Reste également le cas d’un système qui n’avait pas encore été ni acheté ni mis en service opérationnel : l’AGM (Armored gun module), présenté pour la première fois en 2008 par KMW (actuel KNDS) et qui, comme l’Archer, est un système automatisé, son équipe restant en cabine de conduite, d’où sont opérés les tirs. Le module de tir est doté d’un canon de 155 mm/52 Cal. et de 30 obus immédiatement utilisables.
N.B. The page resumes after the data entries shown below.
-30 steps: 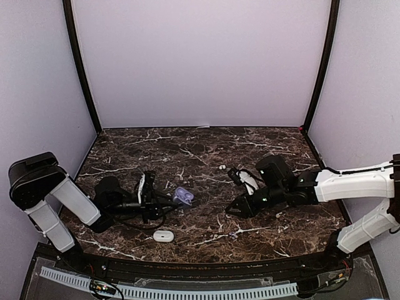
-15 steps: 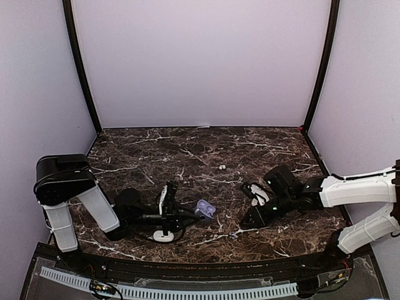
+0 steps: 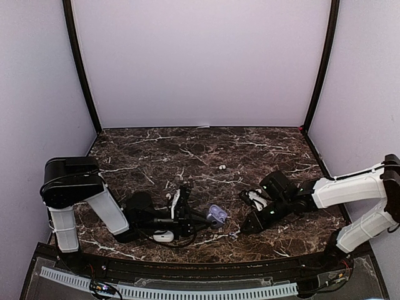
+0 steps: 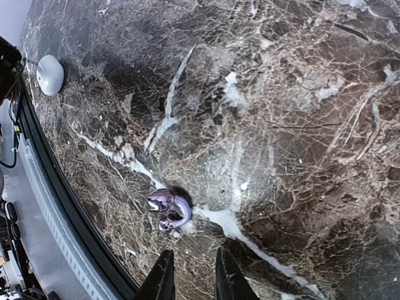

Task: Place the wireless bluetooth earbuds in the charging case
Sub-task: Pick up the left earbud from the center of the board.

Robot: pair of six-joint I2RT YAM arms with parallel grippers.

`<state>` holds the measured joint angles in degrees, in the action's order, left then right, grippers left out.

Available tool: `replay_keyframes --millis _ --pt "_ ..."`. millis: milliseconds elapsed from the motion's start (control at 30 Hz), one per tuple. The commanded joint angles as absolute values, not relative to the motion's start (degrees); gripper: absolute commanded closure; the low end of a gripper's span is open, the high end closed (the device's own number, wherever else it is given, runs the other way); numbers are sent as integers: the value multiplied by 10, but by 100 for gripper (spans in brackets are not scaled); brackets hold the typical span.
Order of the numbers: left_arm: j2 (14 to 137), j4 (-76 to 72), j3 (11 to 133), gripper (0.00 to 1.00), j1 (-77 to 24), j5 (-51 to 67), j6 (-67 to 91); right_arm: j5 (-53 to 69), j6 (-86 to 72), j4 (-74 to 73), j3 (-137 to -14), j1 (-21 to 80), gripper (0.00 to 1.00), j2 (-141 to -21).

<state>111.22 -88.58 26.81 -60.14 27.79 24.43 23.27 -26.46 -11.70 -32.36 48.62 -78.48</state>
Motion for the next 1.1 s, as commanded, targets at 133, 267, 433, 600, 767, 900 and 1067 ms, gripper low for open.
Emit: replay_keyframes --millis 133,267,433,600,767,900,1067 --pt "1140 -860 310 87 -624 278 257 218 -270 -110 -325 483 79 -767" --pt "1160 -858 322 87 -628 264 272 208 -272 -117 -322 483 79 -762" --pt "1172 -829 339 87 -628 248 282 209 -275 -114 -316 483 79 -757" --pt "1183 -822 346 87 -628 246 295 211 -276 -110 -316 483 79 -760" --pt "1189 -830 342 87 -628 249 302 215 -275 -107 -317 483 79 -763" --pt "1193 -830 346 87 -628 255 303 223 -274 -105 -315 483 79 -766" --pt "1194 -844 340 87 -628 258 303 237 -277 -94 -310 483 79 -765"
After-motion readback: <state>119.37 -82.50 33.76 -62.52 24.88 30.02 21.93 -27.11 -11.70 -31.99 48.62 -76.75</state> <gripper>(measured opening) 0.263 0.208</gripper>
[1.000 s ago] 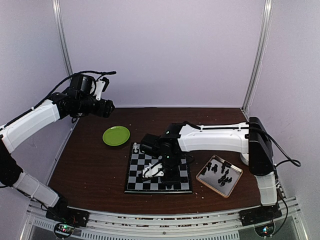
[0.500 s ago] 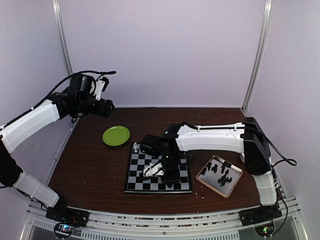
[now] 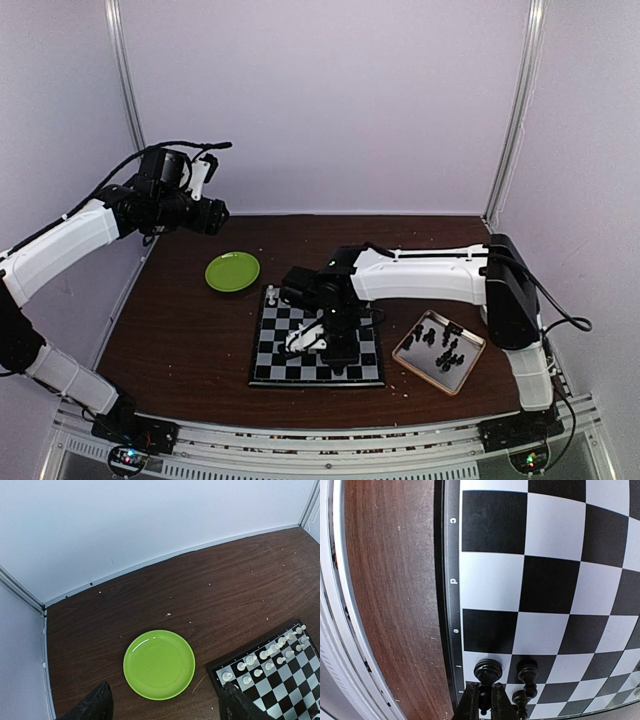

Il peut être positionné sur différents types de plateformes à roues ou chenillées : Ascod ; Boxer 8 × 8 ; le Boxer chenillé qui avait été présenté au dernier salon Eurosatory ; Piranha 10 × 10 ; ou encore camion Iveco 8 × 8. Il a été commandé pour la première fois par l’Ukraine, à raison de 18 exemplaires, sur châssis Boxer 8 × 8, sous la désignation de RCH‑155. Le système est également engagé dans plusieurs compétitions européennes en cours : en Allemagne (120 exemplaires), en Suisse (132 exemplaires) et au Royaume‑Uni.